Not in the mood to be anybody's straight man, Timmie just glared.

Barb grinned. "Because we never wean them off the breast, that's why."

The doorbell didn't even ring. The door just flew open and hurried footsteps echoed in the hallway. Timmie had been expecting Meghan. But unless Megs had graduated to size thirteen large overnight, this wasn't Megs. It wasn't. Like the perfect punctuation to a senseless conversation, there stood Murphy.

Timmie couldn't help it. She laughed. She laughed so hard her ribs hurt where the seat belt had bruised them, and she had to sit down. "I never thought of it that way, Barb. You're right."

"About what?" Murphy demanded, panting.

"That you never grew up," Barb said over her shoulder.

"If I'd grown up, I wouldn't have been a reporter," Murphy assured her, then turned to Timmie. "You okay?"

Timmie smiled more than she'd intended. "I look worse than you. I got staples."

He faltered to a halt right at the edge of the section of floor where he'd spent the other night sprawled. "I got more."

"You win. What are you doing here?"

He grimaced and leaned over, hands on knees, panting a little. "You kidding? There's a police scanner at the paper. The minute Sherilee heard who was involved, she made it a point to call me personally. She still smells an expose. Is this expose material, or did you just fall asleep at the wheel?"

Amazing how many words he could fit between panting breaths. Timmie motioned him to the couch. "You sure you jog?"

That made him glare. "You know how much fun it is to run with busted ribs?"

"What about that fancy-ass Cabriolet you have?"
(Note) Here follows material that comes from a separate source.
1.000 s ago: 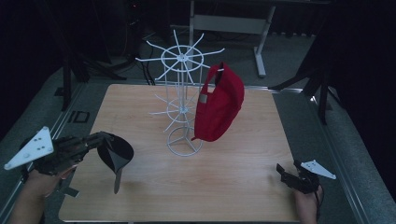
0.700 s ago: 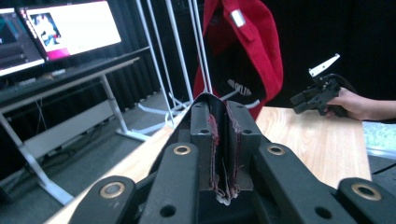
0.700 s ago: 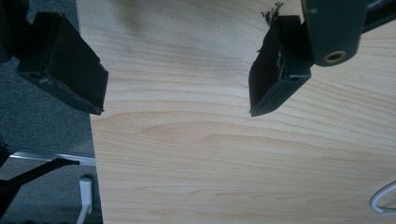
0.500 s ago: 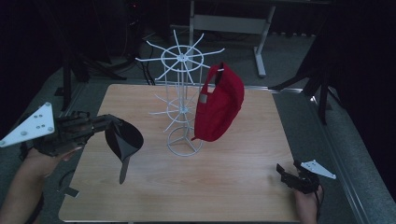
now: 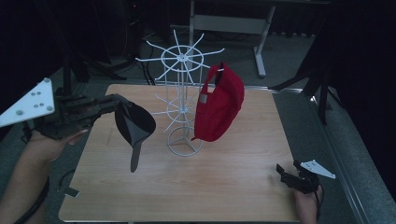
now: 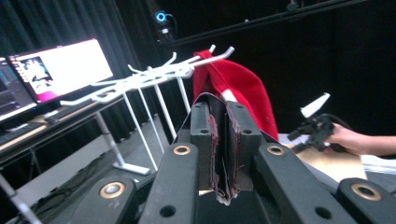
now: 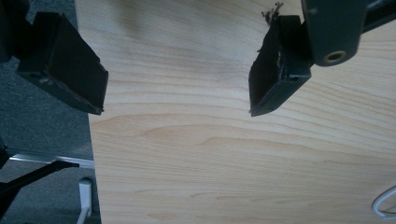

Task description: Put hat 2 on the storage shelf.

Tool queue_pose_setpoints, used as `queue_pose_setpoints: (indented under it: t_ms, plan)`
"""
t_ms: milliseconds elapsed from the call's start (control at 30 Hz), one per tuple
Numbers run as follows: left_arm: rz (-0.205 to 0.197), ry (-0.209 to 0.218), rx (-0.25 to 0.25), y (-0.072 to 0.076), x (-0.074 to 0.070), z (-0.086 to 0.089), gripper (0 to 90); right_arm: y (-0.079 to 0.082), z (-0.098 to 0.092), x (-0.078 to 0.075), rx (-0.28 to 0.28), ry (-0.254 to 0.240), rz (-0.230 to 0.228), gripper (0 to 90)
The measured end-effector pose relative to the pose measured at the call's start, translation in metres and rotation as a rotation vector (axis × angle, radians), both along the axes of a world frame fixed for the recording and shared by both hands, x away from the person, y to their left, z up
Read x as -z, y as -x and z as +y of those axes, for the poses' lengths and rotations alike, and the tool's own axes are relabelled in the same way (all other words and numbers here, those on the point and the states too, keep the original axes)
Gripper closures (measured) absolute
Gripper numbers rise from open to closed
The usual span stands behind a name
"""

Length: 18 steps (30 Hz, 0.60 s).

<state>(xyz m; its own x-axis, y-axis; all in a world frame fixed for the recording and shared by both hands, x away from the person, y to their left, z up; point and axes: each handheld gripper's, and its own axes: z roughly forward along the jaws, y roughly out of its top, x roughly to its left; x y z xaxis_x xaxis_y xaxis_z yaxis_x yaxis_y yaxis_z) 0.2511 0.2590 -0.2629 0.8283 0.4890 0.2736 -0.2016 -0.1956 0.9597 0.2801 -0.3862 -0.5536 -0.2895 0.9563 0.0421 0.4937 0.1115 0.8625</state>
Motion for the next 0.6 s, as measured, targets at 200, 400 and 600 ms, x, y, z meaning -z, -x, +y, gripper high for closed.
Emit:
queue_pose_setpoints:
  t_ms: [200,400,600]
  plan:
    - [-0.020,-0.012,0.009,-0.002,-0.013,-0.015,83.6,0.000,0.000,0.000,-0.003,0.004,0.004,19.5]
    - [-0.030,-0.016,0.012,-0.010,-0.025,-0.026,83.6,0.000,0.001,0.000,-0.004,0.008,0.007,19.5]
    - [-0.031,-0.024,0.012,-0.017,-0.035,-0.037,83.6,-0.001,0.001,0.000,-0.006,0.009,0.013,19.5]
Barb finally lost her temper. "Just sit down, for God's sake. You're both idiots."

So Murphy sat down, and Timmie gave him the Cliff Notes version of her amazing feat of aerodynamics. She also filled both of them in on what her mother had said about Restcrest and Conrad had said about the deaths. Which led her inevitably back to her aborted ride home.
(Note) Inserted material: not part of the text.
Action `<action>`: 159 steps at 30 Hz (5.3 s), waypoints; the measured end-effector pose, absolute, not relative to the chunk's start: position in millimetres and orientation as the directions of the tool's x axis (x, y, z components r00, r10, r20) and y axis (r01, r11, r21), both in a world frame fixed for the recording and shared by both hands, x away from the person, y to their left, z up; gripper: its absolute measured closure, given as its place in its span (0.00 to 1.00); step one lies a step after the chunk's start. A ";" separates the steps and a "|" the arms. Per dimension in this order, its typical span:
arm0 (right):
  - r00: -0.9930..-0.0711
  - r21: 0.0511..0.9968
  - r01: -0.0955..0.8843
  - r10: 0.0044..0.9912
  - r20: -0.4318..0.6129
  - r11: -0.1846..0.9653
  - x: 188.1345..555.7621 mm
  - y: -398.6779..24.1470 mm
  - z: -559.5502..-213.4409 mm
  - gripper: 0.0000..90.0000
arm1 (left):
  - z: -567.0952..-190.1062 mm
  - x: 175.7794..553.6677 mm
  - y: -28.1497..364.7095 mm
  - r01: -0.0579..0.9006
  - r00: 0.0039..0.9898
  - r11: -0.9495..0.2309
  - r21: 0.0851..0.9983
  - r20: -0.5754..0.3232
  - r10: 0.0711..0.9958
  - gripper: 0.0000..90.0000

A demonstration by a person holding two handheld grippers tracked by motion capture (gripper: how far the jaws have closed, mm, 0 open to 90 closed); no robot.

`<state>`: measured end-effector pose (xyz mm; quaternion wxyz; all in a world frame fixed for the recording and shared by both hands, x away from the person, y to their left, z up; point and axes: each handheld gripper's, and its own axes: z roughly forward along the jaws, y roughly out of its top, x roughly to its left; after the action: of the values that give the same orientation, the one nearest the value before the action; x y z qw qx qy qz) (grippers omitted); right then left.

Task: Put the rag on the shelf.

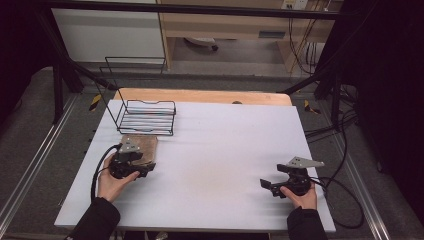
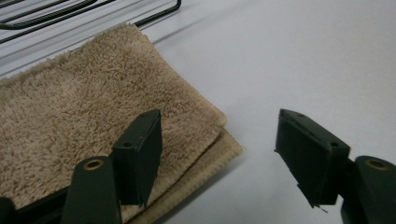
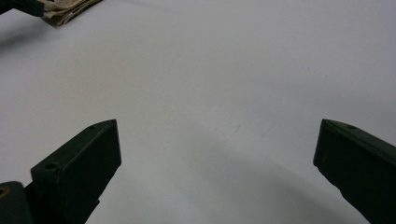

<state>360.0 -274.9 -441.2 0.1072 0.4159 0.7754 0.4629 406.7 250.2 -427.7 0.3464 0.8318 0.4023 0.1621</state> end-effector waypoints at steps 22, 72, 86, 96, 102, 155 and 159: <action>-0.629 0.808 0.545 0.747 0.215 0.226 360.6 -274.4 -441.9 0.02 | -442.4 418.3 241.2 0.584 0.574 -0.459 0.669 0.059 0.817 0.68; -0.630 0.808 0.547 0.742 0.227 0.217 360.3 -275.1 -440.8 0.02 | -418.4 403.0 252.1 0.567 0.619 -0.435 0.700 -0.013 0.785 0.94; -0.635 0.808 0.545 0.740 0.223 0.224 360.3 -272.8 -441.6 0.02 | -420.1 371.0 231.3 0.530 0.703 -0.482 0.697 -0.043 0.710 0.94; -0.636 0.808 0.544 0.739 0.222 0.225 360.3 -271.4 -441.7 0.02 | -425.5 351.0 238.8 0.533 0.725 -0.497 0.685 -0.066 0.686 0.94; -0.639 0.802 0.549 0.736 0.221 0.236 360.2 -267.4 -441.1 0.02 | -429.2 348.4 239.5 0.541 0.719 -0.495 0.680 -0.069 0.691 0.91; -0.819 0.760 0.454 0.553 0.151 0.465 448.0 -0.9 -426.1 0.25 | -424.2 366.3 322.7 0.586 0.551 -0.227 0.778 -0.177 0.815 0.08; -0.828 0.749 0.458 0.537 0.162 0.479 454.5 15.2 -433.4 0.37 | -425.4 366.6 322.6 0.588 0.551 -0.229 0.776 -0.176 0.816 0.09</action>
<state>454.5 15.2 -433.4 0.0474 0.2898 0.8586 0.4203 366.6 322.6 -425.4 0.4231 0.7723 0.4543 0.1348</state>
"But who's doing it?" Timmie asked. "Who told that guy to get... whatever it is he was after?"

"What about old Mary Jane Arlington?" Murphy offered. "Remember how I tried to tell you she'd worked with the golden boy before? She has, in fact, been promoted from floor nurse to supervisor to vice president since the first unit failed."

Barb sat right down.

Timmie blinked. "She's worked in all three of the units?"
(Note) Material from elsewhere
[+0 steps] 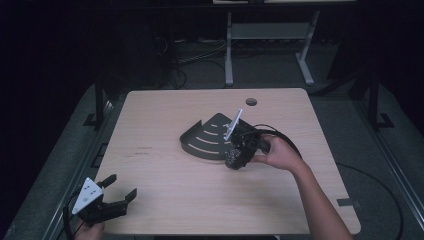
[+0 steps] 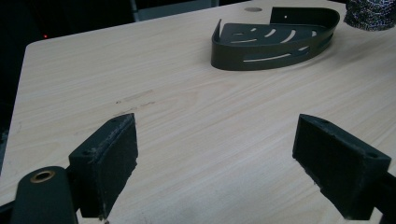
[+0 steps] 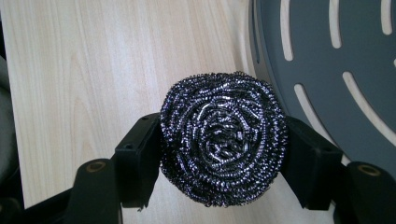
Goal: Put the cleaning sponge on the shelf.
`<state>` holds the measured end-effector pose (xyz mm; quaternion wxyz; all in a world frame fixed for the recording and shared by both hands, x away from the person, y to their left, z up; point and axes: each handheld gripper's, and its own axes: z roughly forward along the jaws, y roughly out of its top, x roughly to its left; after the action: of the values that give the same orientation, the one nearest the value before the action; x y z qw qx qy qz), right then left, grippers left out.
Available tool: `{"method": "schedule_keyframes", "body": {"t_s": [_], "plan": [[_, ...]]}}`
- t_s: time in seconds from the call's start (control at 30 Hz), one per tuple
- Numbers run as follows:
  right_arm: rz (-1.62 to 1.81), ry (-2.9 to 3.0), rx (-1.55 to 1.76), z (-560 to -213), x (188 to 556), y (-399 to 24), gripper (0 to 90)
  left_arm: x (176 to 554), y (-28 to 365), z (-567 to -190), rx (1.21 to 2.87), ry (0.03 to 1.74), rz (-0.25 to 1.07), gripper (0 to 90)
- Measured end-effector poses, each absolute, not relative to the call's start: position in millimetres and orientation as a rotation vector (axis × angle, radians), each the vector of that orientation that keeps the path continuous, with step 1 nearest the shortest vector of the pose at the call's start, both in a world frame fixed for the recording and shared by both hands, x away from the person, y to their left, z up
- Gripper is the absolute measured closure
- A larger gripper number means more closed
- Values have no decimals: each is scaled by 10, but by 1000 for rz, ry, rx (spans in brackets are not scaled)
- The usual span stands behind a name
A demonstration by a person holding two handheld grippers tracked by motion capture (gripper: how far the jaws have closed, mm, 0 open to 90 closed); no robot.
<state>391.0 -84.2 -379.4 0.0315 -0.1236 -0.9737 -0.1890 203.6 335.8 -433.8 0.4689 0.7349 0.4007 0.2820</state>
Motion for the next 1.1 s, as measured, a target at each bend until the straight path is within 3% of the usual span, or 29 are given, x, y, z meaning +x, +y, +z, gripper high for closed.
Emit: {"method": "schedule_keyframes", "body": {"t_s": [1.1], "plan": [[-591, -2991, -451, -3739, 4443, -674, 342, 2039, 3361, -4327, 1798, 979, 696, 133]]}}
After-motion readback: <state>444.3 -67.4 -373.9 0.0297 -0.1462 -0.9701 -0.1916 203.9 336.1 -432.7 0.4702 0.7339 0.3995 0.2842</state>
Murphy's smile was on a par with a shark's. "It pays to have drunk the best editors in the country under the table. I found out that Mary Jane has managed to parlay a nursing degree and a night school bachelor's in generic science to a hundred-thousand-dollar-plus-a-year job as senior vice president of the Alzheimer's Research Unit and Restcrest Nursing Home. Pretty heady stuff, don't you think?"